@cwilbur: The right to get married. Alright, I’m no legal expert, but I can look up a document and read it for myself. So let’s take this one step at a time.
“…the state needs to have a damned good reason to say that some people may enter into a certain type of contract but others may not.”
I noticed you used the phrase “enter into a certain type of contract” instead of “be granted certain types of rights.”
And they do have a good reason for this pertaining to gay marriage, and though it has gone without saying as an underlying warrant for centuries, it has only been recently that it was made crystal clear in this amendment in the California state constitution. The people voted to amend their state constitution so that only marriages between a man and a woman would be recognized as “marriages.” What they are saying is that same-sex unions should be recognized as “domestic partnerships” because the two aren’t the same, when it comes down to it. They realized that this distinction had not been clearly made before, even though this is how it was vastly understood for centuries; and so they made it.
Still, it is my understanding that the legality of domestic partnerships in California has not changed in effect of this Prop. 8.

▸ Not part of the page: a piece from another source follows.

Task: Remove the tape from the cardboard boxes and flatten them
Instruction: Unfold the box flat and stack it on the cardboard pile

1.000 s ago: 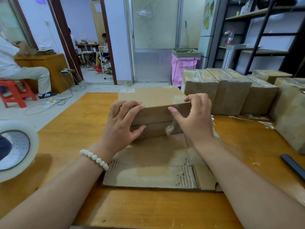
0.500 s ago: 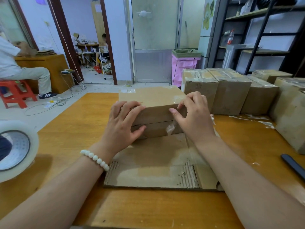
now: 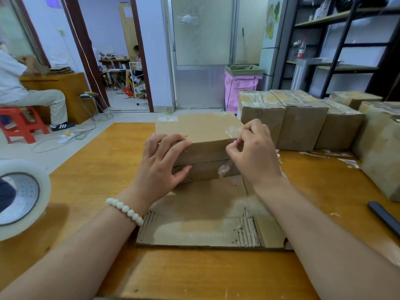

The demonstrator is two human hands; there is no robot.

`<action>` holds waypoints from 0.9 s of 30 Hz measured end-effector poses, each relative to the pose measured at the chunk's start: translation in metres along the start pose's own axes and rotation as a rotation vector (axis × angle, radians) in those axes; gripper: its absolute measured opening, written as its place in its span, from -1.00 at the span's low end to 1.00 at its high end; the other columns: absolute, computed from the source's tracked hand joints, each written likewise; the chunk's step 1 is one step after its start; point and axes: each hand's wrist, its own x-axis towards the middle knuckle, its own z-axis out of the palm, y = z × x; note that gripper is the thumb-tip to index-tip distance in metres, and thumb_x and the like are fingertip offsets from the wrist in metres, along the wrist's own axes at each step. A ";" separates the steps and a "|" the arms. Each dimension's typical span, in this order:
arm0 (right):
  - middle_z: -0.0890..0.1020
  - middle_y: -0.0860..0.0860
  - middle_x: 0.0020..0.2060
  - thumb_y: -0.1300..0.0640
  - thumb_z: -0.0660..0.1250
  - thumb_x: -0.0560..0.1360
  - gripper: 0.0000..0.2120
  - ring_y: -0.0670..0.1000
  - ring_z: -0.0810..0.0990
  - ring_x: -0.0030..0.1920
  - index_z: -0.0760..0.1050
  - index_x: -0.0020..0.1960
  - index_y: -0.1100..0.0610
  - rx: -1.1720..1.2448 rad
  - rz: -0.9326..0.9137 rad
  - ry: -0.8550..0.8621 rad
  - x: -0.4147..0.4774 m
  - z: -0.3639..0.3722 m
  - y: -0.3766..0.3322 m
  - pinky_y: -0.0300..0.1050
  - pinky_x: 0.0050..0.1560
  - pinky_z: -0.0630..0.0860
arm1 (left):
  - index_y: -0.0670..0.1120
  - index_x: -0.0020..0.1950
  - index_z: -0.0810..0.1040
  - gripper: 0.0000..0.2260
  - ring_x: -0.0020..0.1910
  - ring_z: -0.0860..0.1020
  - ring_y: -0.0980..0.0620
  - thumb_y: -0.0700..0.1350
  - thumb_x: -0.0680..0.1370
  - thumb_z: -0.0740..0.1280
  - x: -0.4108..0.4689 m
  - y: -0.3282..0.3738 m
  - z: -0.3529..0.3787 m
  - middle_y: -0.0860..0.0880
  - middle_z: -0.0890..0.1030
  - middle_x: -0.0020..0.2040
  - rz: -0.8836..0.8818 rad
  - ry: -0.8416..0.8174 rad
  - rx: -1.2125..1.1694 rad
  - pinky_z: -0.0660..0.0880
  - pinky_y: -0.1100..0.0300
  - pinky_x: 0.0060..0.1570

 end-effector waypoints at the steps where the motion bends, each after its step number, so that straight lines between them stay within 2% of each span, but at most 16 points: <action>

“Further, the 9th and 10th amendments in the Bill of Rights emphatically underline the notion that people have the right to do whatever they want until it infringes on someone else, and that the role of governments is not to grant rights but to protect rights.”
Straight from the Bill of Rights:
“Article the eleventh [Amendment IX]: The enumeration in the Constitution, of certain rights, shall not be construed to deny or disparage others retained by the people.
Article the twelfth [Amendment X]: The powers not delegated to the United States by the Constitution, nor prohibited by it to the States, are reserved to the States respectively, or to the people.”
I think you might have gotten that from the wrong place.
“Should we now deny women the vote because years ago they didn’t have it, and so it’s not discriminatory to deny people a legal right that the government denied them in the first place?”
Only if they are under the age of 18, as stipulated under Amendment 26.
My point is, there’s nothing in the Constitution that defines marriage (for anyone) as a constitutional right. It is left up to individual institutions to recognize marriages, and so far those institutions have been either the state or church, or both. As such, state constitutions have stepped in and pointed out that there is a difference between marriage between a man and a woman and unions between same-sex couples—one involves a man and a woman and the other two men or two women. I don’t think it is discrimination to point out this difference, but to say they are the same is irrational.
But, what I understand is that the gay community is most upset that they don’t have the same benefits as heterosexual couples under the title of domestic partnerships. The distinction between the two has been made clear; now the legality of the difference in benefits issue must be dealt with. These points laid out on Wikipedia would be a great place to start discussing the particulars of these benefits, if anyone cares to.